▶ **AIM OF THE EXERCISE**
In the data below, how many lines contain the string "bottle"? Give only the figure.

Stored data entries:
------------
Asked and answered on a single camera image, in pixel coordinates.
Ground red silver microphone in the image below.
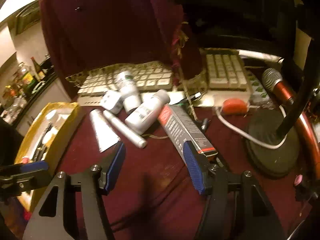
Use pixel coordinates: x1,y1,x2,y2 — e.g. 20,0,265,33
261,68,320,140

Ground white floral hand cream tube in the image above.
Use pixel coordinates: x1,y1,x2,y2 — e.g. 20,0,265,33
89,109,120,153

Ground cardboard box with white lining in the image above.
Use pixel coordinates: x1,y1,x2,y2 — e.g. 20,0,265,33
13,101,83,213

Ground long orange white carton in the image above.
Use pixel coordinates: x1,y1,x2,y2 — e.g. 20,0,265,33
158,104,217,161

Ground white cable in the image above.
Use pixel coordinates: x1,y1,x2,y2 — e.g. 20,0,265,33
214,104,288,150

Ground white bottle green label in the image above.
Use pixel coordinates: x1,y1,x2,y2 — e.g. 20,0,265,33
116,71,142,114

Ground slim white pen tube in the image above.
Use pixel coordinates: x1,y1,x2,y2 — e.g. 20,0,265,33
103,110,147,148

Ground white bottle grey cap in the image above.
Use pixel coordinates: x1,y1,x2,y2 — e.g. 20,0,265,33
125,89,170,135

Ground dark glass wine bottle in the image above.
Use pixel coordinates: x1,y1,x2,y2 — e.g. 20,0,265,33
30,57,46,80

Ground dark red draped cloth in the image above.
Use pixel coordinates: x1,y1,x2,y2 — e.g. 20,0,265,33
39,0,202,98

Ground white kitchen cabinets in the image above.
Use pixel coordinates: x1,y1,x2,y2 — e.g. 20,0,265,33
0,23,16,69

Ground white usb wall charger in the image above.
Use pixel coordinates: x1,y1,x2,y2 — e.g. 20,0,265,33
100,90,123,115

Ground beige computer keyboard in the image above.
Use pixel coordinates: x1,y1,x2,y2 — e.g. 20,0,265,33
78,49,253,107

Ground orange round object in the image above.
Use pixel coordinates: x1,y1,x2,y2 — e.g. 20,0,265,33
222,98,248,115

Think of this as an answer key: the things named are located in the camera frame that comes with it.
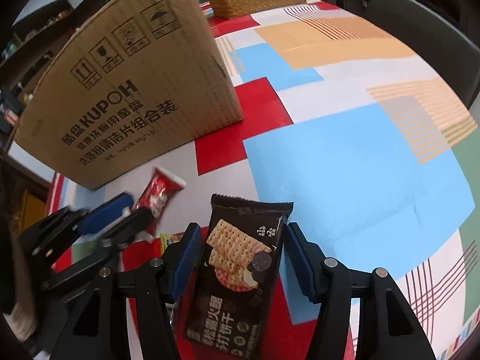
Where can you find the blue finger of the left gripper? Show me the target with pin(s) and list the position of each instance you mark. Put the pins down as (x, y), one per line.
(78, 223)
(119, 237)

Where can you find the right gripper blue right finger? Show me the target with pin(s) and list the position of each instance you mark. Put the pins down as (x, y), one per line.
(306, 259)

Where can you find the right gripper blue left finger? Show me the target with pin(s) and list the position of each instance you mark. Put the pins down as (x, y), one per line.
(179, 260)

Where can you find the dark cracker packet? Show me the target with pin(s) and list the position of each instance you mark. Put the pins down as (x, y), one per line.
(237, 273)

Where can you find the red white candy packet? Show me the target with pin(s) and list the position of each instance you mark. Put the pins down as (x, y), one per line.
(162, 186)

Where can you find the yellow green candy packet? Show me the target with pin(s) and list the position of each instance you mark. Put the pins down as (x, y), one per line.
(167, 239)

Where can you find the colourful patchwork tablecloth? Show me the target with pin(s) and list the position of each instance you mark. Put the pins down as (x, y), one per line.
(375, 150)

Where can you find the brown cardboard box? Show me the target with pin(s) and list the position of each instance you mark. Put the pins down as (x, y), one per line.
(137, 79)

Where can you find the dark chair near right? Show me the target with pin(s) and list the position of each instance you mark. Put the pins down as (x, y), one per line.
(444, 47)

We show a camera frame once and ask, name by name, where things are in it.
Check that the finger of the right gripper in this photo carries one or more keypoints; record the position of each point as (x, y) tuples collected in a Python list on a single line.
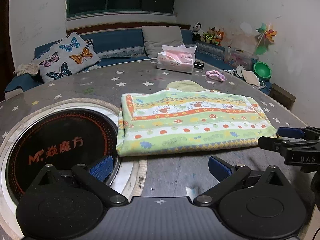
[(304, 154), (307, 133)]

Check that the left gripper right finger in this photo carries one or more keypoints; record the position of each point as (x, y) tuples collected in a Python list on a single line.
[(234, 178)]

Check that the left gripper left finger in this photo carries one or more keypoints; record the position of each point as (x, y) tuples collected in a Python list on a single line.
[(80, 176)]

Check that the colourful patterned children's garment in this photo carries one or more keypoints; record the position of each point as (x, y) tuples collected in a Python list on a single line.
[(177, 121)]

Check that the brown wooden stool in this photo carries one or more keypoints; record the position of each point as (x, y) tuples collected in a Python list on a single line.
[(282, 96)]

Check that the green plastic bowl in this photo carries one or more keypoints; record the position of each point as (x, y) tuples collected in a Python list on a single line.
[(262, 70)]

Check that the clear plastic storage box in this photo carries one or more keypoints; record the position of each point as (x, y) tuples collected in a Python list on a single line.
[(237, 57)]

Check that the pink hair scrunchie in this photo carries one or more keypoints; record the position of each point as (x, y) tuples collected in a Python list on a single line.
[(215, 75)]

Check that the colourful paper pinwheel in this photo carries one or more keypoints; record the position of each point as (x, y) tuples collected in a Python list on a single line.
[(265, 38)]

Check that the small black lighter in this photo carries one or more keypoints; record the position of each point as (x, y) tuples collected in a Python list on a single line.
[(199, 65)]

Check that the crumpled beige cloth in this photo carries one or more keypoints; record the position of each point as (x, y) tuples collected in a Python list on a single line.
[(31, 69)]

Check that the butterfly print pillow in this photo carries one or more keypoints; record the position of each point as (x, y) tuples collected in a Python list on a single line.
[(66, 57)]

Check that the pink tissue pack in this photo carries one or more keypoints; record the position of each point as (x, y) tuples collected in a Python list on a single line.
[(178, 59)]

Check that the blue sofa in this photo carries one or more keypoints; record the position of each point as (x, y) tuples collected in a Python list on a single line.
[(120, 46)]

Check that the orange fox plush toy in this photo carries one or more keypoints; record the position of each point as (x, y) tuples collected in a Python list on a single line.
[(218, 37)]

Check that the grey cushion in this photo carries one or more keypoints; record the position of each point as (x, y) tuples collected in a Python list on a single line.
[(157, 36)]

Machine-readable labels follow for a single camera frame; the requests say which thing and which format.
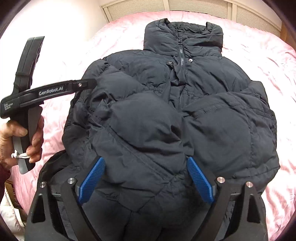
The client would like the white slatted headboard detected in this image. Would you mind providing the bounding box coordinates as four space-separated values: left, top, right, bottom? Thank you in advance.
100 0 282 37

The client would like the left hand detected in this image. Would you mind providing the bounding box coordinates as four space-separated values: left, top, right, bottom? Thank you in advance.
1 116 44 171

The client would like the pink bed duvet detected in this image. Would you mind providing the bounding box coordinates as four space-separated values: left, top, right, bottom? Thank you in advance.
10 10 296 241

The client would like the cream white jacket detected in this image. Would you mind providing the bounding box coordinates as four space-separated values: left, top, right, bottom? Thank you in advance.
1 183 27 240

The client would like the wooden side bed board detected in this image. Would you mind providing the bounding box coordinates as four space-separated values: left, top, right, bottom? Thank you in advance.
280 22 293 45

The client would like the black puffer coat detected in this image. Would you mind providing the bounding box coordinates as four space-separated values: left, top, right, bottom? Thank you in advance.
38 19 280 240

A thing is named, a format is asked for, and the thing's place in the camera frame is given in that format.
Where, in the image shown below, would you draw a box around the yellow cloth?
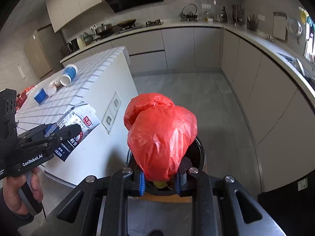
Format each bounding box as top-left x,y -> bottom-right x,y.
152,181 -> 168,189

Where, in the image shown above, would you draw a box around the blue milk carton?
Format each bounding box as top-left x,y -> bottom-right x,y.
52,101 -> 100,162

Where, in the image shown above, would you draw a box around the blue and white bowl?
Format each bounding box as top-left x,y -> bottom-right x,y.
34,88 -> 48,104

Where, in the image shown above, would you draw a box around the red plastic bag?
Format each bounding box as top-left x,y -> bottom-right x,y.
123,93 -> 197,182

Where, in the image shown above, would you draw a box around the blue patterned paper cup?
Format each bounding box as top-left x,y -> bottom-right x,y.
60,64 -> 78,86

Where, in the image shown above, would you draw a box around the white paper towel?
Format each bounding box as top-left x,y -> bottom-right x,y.
54,79 -> 62,88

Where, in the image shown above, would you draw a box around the black trash bucket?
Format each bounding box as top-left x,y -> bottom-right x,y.
126,136 -> 206,197

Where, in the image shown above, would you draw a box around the lower kitchen cabinets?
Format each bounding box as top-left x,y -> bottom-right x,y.
62,24 -> 314,195

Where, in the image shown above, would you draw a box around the steel kitchen sink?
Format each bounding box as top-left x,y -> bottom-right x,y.
278,52 -> 314,88

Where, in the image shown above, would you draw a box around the person's left hand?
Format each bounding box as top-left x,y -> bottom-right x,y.
3,167 -> 43,215

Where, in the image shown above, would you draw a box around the beige refrigerator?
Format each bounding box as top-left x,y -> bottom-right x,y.
24,24 -> 66,81

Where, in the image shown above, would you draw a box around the black microwave oven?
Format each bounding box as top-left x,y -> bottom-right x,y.
61,38 -> 80,56

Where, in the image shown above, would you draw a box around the cream electric kettle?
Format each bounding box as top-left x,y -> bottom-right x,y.
77,36 -> 86,50

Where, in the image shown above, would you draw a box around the grey lidded cooking pot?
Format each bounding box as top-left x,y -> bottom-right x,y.
95,23 -> 113,36

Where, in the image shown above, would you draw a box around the black wok pan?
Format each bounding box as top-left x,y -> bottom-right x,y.
116,19 -> 136,28

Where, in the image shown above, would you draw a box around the black gas stove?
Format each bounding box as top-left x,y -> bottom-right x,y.
117,19 -> 164,33

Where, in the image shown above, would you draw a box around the dark glass bottle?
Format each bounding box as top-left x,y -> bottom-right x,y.
220,7 -> 228,22

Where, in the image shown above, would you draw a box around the black utensil holder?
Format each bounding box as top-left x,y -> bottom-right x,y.
247,14 -> 258,31

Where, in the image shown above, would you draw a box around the white cutting board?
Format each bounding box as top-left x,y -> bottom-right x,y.
272,12 -> 287,41

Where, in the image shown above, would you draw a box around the round metal strainer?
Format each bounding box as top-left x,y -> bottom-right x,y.
286,17 -> 303,44

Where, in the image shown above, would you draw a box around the kettle with round handle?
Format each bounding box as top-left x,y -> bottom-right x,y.
179,3 -> 198,22

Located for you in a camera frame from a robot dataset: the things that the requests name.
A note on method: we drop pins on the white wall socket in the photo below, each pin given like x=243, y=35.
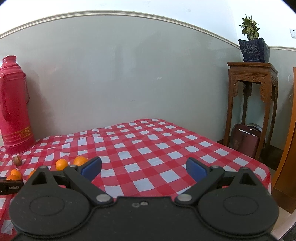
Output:
x=293, y=33

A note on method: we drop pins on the small yellow-orange mandarin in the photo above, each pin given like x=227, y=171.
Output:
x=61, y=164

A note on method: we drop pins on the small brown nut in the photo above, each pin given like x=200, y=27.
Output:
x=17, y=161

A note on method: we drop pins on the red checkered tablecloth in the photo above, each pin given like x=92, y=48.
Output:
x=140, y=158

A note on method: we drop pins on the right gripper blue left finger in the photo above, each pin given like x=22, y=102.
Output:
x=81, y=177

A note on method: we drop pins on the dark red bag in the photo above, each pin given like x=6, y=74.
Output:
x=245, y=139

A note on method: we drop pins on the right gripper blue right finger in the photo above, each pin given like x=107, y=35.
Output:
x=206, y=179

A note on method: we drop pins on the wooden chair right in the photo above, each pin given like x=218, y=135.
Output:
x=283, y=182

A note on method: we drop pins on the green potted plant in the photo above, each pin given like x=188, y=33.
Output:
x=250, y=28

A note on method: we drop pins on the carved wooden plant stand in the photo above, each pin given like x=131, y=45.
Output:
------------
▶ **SOLUTION FOR THIS TASK**
4